__YOUR GOAL__: Please copy every line of the data in which the string "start" appears.

# # #

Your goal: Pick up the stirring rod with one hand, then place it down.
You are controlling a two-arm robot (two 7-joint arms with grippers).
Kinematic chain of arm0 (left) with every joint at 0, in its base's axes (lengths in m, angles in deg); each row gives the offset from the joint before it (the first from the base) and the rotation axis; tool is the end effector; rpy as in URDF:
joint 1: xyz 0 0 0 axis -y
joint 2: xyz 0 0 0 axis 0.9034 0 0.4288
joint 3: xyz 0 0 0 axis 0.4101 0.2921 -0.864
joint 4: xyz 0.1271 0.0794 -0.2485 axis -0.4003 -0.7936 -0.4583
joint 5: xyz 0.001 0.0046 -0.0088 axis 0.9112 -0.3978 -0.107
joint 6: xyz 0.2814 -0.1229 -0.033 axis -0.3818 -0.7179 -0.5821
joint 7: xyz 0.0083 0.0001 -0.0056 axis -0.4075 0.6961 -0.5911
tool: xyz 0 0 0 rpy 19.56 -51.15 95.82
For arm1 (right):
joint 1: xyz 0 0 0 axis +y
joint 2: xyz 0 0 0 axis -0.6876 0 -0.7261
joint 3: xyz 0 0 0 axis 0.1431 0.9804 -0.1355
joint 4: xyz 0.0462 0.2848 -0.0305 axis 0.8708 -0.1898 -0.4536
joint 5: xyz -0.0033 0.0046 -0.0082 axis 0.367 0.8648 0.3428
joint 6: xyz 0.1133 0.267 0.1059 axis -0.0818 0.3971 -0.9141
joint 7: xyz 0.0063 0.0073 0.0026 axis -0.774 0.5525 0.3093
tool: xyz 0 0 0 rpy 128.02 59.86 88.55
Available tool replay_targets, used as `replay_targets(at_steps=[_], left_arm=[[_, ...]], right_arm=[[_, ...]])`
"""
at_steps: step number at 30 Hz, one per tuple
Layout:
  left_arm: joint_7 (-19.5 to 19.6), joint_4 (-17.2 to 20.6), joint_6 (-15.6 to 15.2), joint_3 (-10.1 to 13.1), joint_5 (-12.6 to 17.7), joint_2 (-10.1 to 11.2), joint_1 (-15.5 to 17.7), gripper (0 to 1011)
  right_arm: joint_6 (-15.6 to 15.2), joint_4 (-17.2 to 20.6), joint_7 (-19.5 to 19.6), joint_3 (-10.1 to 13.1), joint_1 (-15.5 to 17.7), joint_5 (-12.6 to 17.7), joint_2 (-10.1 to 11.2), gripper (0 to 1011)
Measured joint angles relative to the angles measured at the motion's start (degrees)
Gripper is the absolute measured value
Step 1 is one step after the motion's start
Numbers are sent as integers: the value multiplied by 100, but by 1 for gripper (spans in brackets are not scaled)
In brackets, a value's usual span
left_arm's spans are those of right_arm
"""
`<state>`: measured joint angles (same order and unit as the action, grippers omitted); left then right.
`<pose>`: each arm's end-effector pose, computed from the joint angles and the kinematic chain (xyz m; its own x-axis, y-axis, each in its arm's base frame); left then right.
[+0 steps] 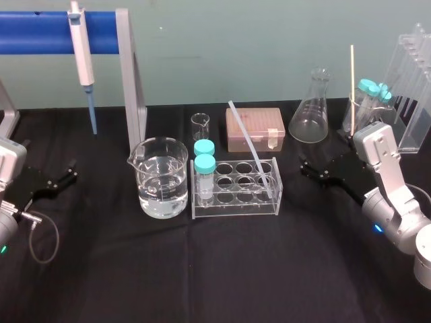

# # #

__ANSWER SECTION__:
Measured joint angles relative to the angles measured at the motion's start (degrees)
Step 1 is one step after the motion's start

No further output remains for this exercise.